If you got shut down in the past for complaining too much, how can you make sure you’re not complaining too much now?


Michelle writes:

I have a question about complaining. One of my biggest resistances is that there is something in me that doesn’t want to complain. This is VERY old and comes from growing up with parents that didn’t want to or didn’t know how to sit in presence with me when I was faced with some big emotions. They interpreted a good majority of what I had to tell them as “complaining.” To be honest, I’m not even sure if it was.

Regardless, as an adult many years later, I am hyper-vigilant to being “a complainer.” Rather than identify with the child who wants her parents to be happy and continue to avoid complaining altogether, or identify as the rebellious teenager who wants to complain ONLY to counteract her parents, how would you suggest I go about getting some clarity around this for myself and find my own truth?

Dear Michelle:
This is such a good example of how a concept that seems to be just a simple common word is actually implicated in a whole emotional Tangle.

You have a compassionate understanding that your parents didn’t have the resources to sit in presence with you when you were faced with big emotions.
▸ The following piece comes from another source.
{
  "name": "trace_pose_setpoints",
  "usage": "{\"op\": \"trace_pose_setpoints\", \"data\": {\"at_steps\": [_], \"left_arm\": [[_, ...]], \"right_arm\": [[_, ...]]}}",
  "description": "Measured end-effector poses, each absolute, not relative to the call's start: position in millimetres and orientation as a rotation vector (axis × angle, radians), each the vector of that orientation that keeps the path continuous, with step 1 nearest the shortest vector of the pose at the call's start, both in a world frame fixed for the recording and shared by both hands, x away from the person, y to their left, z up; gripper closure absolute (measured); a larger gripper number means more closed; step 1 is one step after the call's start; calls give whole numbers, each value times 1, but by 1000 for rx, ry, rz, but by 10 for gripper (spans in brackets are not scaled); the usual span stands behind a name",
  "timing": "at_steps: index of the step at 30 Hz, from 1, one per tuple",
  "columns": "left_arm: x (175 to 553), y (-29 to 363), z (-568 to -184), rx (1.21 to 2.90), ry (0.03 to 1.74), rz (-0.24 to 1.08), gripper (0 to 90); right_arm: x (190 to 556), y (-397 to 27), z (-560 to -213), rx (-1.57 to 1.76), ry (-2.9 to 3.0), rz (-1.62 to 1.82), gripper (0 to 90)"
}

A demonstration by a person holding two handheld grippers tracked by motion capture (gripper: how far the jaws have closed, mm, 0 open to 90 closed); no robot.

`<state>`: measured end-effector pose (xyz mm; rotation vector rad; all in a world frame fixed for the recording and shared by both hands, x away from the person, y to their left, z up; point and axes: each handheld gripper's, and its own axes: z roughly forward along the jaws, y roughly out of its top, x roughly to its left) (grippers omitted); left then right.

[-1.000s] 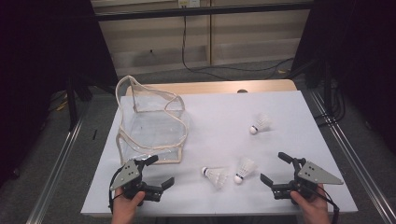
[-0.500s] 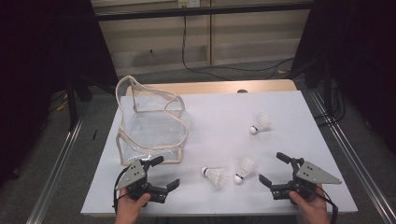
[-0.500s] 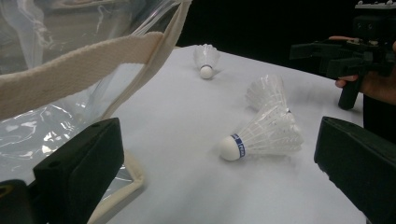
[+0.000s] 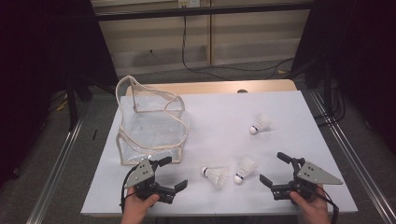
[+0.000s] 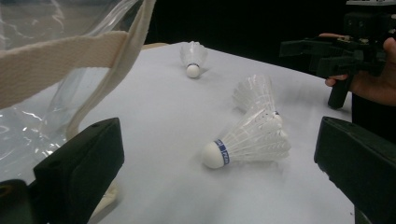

You see that they labelled what you were doing as “complaining” in order to shut you up, because they didn’t want or didn’t know how to actually help you with your feelings. I’m sad that happened to you.

But at least you do not have to continue to do it to yourself!

It’s time to re-claim and re-name the action you are doing when you tell someone else what you are feeling. To make that easier, imagine you are scrubbing the word “complaining” from your vocabulary. What will you call it now, when you invite someone to help you sit with a difficult feeling? “Sharing”? “Reporting”? “Asking for help and support”?

As you sense in your body for just the right word or phrase, you will be able to feel how innocent and genuine is your need for support and connection around tough issues. Then you can also sense into the part of you that doesn’t want to complain, and find out what it really doesn’t want, underneath all that.

I suspect this will all come together in a fresh ability to honor your own needs… something it sounds like was missing when your expression of your needs was called “complaining.”